TASK ITEM
Repeat, word for word, all the data that follows, and exclude the pictures.

■ ■ ■ ■ ■

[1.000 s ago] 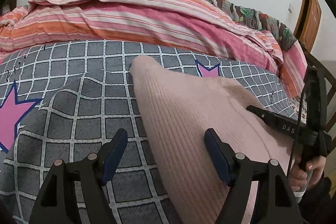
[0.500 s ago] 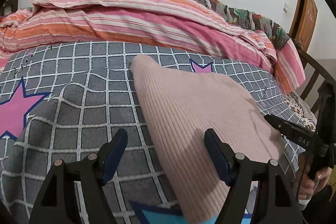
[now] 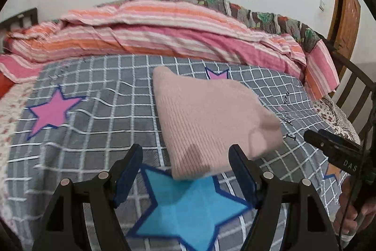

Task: Fold small clothes

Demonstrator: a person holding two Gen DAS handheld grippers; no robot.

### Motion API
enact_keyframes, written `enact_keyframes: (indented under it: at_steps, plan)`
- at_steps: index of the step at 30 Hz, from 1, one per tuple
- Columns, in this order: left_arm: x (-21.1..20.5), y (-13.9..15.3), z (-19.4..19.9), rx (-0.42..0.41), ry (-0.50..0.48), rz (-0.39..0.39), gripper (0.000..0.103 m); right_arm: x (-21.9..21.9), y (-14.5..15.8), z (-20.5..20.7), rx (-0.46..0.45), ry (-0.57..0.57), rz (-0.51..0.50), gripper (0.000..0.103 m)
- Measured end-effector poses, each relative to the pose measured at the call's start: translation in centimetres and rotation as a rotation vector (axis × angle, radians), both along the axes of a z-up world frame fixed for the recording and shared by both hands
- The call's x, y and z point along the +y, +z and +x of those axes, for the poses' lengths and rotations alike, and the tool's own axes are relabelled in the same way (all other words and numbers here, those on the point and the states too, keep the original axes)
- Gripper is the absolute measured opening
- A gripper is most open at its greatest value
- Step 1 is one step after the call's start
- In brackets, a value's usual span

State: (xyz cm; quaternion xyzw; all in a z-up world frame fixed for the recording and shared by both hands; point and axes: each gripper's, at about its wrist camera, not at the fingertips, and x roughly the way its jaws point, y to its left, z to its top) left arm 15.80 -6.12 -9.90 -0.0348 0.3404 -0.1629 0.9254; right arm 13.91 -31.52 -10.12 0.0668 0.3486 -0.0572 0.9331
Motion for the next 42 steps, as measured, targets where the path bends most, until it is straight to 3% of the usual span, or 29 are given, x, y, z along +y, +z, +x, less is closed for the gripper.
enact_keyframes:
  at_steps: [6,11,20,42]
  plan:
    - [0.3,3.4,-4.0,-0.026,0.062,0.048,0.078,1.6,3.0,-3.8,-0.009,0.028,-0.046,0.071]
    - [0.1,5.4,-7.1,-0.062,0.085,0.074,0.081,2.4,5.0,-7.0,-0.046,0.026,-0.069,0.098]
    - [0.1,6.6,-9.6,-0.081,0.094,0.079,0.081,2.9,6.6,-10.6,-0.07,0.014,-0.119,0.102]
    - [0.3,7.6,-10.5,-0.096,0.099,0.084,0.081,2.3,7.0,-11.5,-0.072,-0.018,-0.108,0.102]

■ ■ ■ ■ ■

FINISHED TASK
[1.000 s ago] 
[0.500 s ago] 
[now] 

Task: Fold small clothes

Demonstrator: a person holding two Gen DAS handheld grippers; no robot.

### Motion API
enact_keyframes, written `enact_keyframes: (indented under it: at_steps, plan)`
- at_steps: index of the step at 30 Hz, from 1, one per tuple
- Columns, in this order: left_arm: x (-21.1..20.5), y (-13.9..15.3), z (-19.4..19.9), rx (-0.42..0.41), ry (-0.50..0.48), rz (-0.39..0.39), gripper (0.000..0.103 m); right_arm: x (-21.9..21.9), y (-14.5..15.8), z (-20.5..20.7), rx (-0.46..0.45), ry (-0.57..0.57), rz (-0.51..0.50), gripper (0.000..0.103 m)
- Measured end-effector poses, each relative to the pose measured at the call's start: translation in centimetres and rotation as a rotation vector (axis × angle, radians), both along the axes of a z-up world frame fixed for the recording and shared by both hands
- The call's x, y and z point along the +y, +z and +x of those axes, for the poses' lengths and rotations alike, and the tool's own axes are relabelled in the same way (all other words and numbers here, those on the point and the states too, keep the original axes)
- Gripper is the absolute measured opening
- A gripper is most open at its greatest value
- Step 1 is one step after the call's start
- In brackets, a value's usual span

State: (xyz cm; quaternion xyzw; all in a z-up world frame fixed for the recording and shared by both hands; point and axes: each gripper's, at about its wrist camera, not at the fingertips, and x roughly the way its jaws point, y to its left, z to its top) left arm 15.80 -6.12 -9.90 -0.0348 0.3404 -0.1629 0.9254; right arm 13.91 -31.52 -10.12 0.0668 0.3486 -0.0572 0.9331
Motion for the next 42 steps, as measured, targets where the path bends most, until it is straight to 3% of the usual span, or 29 are given, x, y, z along +y, +z, +x, less is closed for the gripper.
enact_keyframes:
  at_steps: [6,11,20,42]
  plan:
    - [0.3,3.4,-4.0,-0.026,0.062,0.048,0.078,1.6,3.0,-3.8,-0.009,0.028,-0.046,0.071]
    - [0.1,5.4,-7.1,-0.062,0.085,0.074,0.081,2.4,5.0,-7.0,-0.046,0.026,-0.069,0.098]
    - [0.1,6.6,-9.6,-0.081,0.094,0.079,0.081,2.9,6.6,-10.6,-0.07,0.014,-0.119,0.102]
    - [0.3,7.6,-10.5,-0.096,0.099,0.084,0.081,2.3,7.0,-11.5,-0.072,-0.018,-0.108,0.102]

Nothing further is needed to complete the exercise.